Un siècle avant la Révolution naît au Château de la Brède, près de Bordeaux ( et non loin du château où vécut Montaigne ), Charles Louis de Secondat qui deviendra Montesquieu.

Jeune noble élevé – sans grande affection - à la campagne et à la dure, le futur Montesquieu est destiné à entrer dans les ordres ( comme sa sœur ) ou dans les armes. Après des études rapides, il devient pourtant avocat à Bordeaux. Mais c’est la capitale et ses salons ( avec Fénelon, Saint Simon… ) qui l’attirent.

Peu fortuné, il hérite, devient conseiller au Parlement, se marie ( sans amour ) avec une protestante aisée, a un fils ( qu’il verra peu ). « Président à mortier », il préfère en réalité la plume, le pamphlet et… les voyages. Mais en 1721, la publication ( anonyme et discrète, à Amsterdam ) de ses Lettres persanes vont lui causer bien du tracas et freiner son accession à l’Académie française… qu’il a d’ailleurs bien critiquée !

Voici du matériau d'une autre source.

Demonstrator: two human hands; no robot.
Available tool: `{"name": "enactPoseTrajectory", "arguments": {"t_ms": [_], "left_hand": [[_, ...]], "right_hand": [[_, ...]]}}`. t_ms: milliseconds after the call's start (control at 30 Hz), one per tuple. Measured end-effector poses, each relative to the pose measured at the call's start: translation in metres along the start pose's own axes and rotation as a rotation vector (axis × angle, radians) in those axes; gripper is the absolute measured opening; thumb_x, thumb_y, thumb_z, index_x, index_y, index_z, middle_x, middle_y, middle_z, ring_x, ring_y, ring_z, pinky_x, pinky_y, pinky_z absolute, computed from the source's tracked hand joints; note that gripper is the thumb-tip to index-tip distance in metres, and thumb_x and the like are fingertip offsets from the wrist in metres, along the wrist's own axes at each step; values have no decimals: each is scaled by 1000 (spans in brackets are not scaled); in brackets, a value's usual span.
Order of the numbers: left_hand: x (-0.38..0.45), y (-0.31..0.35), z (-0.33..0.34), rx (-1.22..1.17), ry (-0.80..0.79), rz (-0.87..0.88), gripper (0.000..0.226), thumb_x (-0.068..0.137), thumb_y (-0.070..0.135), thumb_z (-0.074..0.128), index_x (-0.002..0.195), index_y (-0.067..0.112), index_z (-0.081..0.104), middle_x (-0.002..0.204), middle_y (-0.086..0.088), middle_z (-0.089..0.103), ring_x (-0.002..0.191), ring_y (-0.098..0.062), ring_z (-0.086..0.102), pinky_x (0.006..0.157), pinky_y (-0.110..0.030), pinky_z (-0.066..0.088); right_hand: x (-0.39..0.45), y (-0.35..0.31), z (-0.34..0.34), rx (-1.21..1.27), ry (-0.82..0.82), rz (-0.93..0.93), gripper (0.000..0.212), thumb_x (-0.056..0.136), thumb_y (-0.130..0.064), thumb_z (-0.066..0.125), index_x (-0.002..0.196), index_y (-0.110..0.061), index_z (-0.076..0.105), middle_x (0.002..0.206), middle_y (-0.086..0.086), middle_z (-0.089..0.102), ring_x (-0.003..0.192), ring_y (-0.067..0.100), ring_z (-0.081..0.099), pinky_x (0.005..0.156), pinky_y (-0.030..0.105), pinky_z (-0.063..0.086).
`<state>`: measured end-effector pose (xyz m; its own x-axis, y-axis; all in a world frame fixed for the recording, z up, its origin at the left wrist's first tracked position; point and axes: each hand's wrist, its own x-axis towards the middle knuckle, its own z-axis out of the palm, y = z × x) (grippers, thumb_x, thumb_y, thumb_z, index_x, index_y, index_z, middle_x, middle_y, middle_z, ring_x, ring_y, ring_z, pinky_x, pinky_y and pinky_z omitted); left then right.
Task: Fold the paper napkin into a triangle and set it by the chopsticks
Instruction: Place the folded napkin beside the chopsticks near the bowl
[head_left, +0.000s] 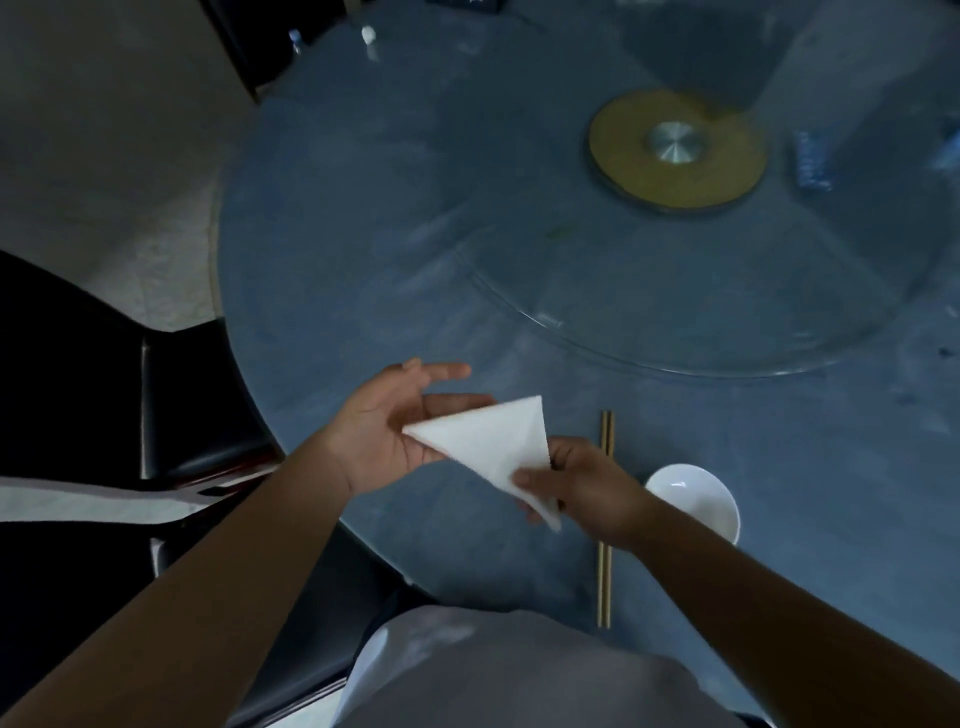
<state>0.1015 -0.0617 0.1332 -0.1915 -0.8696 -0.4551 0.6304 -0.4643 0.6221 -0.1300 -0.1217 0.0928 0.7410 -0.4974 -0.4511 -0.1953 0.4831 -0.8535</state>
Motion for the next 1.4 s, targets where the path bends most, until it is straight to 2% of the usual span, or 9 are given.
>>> {"name": "enactPoseTrajectory", "arguments": {"t_ms": [167, 400, 500, 633, 700, 800, 1033, 1200, 1400], "left_hand": [[-1, 1, 22, 472, -64, -240, 46, 76, 49, 64, 116, 26, 64, 99, -9, 68, 80, -24, 65, 69, -33, 52], [10, -29, 52, 787, -24, -190, 26, 83, 24, 69, 108, 20, 67, 104, -7, 73, 98, -26, 67, 83, -44, 52], [10, -42, 52, 647, 58, -52, 23, 82, 22, 69, 104, 22, 70, 100, -3, 75, 93, -20, 69, 72, -32, 55], [11, -63, 52, 372, 220, 120, 23, 73, 26, 72, 97, 26, 73, 97, -2, 75, 90, -19, 69, 69, -32, 55], [11, -74, 53, 263, 271, 185, 22, 74, 23, 71, 96, 24, 73, 96, -3, 75, 89, -20, 68, 72, -33, 55], [11, -86, 56, 213, 328, 303, 17, 78, 18, 68, 95, 18, 73, 90, -7, 74, 83, -21, 68, 69, -32, 53], [12, -92, 57, 76, 226, 264, 21, 83, 12, 64, 102, 5, 64, 85, -21, 62, 73, -33, 58, 53, -36, 46], [18, -78, 43, 34, 165, 88, 24, 77, 17, 64, 100, 12, 67, 94, -12, 68, 85, -26, 64, 73, -37, 50], [39, -63, 27, 268, 109, -143, 39, 77, 19, 63, 112, 2, 65, 92, -11, 69, 80, -21, 65, 65, -27, 52]], "right_hand": [[-13, -44, -23, -301, -217, 61, 6, 72, -13, 68, 68, -17, 70, 54, -2, 64, 48, 10, 58, 47, 21, 47], [-18, -70, -34, -609, -314, 128, 4, 71, -21, 67, 70, -17, 65, 60, -1, 58, 55, 12, 53, 51, 17, 43], [-19, -62, -43, -426, -188, 81, 17, 75, -31, 66, 90, -23, 67, 80, -3, 64, 73, 10, 59, 65, 23, 45], [-25, -24, -41, 82, 234, 1, 41, 82, -42, 61, 122, -32, 52, 125, -3, 58, 108, 15, 56, 89, 37, 39], [-36, -1, -23, 190, 229, 26, 68, 73, -53, 67, 132, -27, 46, 134, 0, 55, 117, 20, 55, 94, 41, 38], [-51, 19, 16, 111, 83, -7, 73, 66, -48, 72, 127, -13, 51, 111, 4, 63, 100, 19, 58, 80, 34, 41], [-48, 21, 42, 17, 401, -75, 7, 85, -9, 68, 85, -3, 67, 65, 5, 62, 58, 11, 54, 54, 18, 40], [-55, 31, 34, 5, 394, -19, 24, 83, -8, 68, 61, -17, 65, 53, 0, 57, 48, 6, 46, 50, 17, 36], [-69, 45, 23, -61, 363, 111, 22, 81, -19, 67, 61, -19, 61, 52, -4, 55, 44, 3, 43, 43, 15, 33]]}}
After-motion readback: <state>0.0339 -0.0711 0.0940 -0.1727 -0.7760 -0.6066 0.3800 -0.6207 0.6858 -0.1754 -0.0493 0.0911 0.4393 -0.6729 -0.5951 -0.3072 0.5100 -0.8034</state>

Vienne, Venise, Milan, Turin, Gènes, Rome ( qu’il adorera ) et enfin l’Allemagne et l’Angleterre lui permettront de fréquenter les grands et beaux esprits d’Europe, sans parler des femmes, dont il est très friand. Devenu au mitan du siècle le « seigneur de La Brède », il gère son domaine, écrit ( notamment L’Esprit des lois ), correspond et… s’enrichit, notamment grâce à la vigne. Ses dernières réflexions tenteront de fixer des règles ( sur le droit de propriété, le commerce, les impôts… ) dont s’inspireront en partie les révolutionnaires.

Euh… en partie seulement. Car Montesquieu semble aux antipodes d’un Robespierre, d’un Saint Just ou d’un Babeuf !

Nul doute qu’Alain Juppé, dont on connaît le double rôle qu’il joue dans la politique en général et à Bordeaux en particulier, a voulu ici rendre hommage à un auteur non pas méconnu mais mal connu. Nul doute non plus qu’il a étudié son sujet et que sa plume est à la fois légère et littéraire – l’érudition, la documentation et la culture transpirent à chaque ligne. Ce sont là des qualités que les hommes politiques ( et les Présidents de la France ) ont possédé, et il est heureux, dans le récent désert culturel, qu’un Juppé ou un Bayrou relève un niveau historique et littéraire quelque peu délaissés…

A ces qualités, on doit cependant opposer à mon sens deux écueils : Alain Juppé aimerait par tous les moyens nous rendre sympathique un personnage qui, à y bien regarder, a fort peu de qualités humaines. Et si Montesquieu a utilisé sa vie pour en tirer des leçons politiques et économiques, on n’y trouvera rien de très révolutionnaire. Ce sont là bel et bien les bases de la future économie de marché !

Deuxième ombre à ce tableau pourtant agréable et brillant : il s’agit là moins d’une biographie que d’une promenade au gré de l’auteur. Car on chercherait en vain un plan à ce « moderne » Montesquieu. On saute d’une date à une autre, d’un fait à l’autre, d’une réflexion à un récit, une anecdote  – si bien que le lecteur que je suis a eu bien des difficultés à reconstituer une quelconque chronologie dans la vie et l’œuvre de ce philosophe qui, pourtant, inspira bel et bien l’esprit des futures lois de notre pays.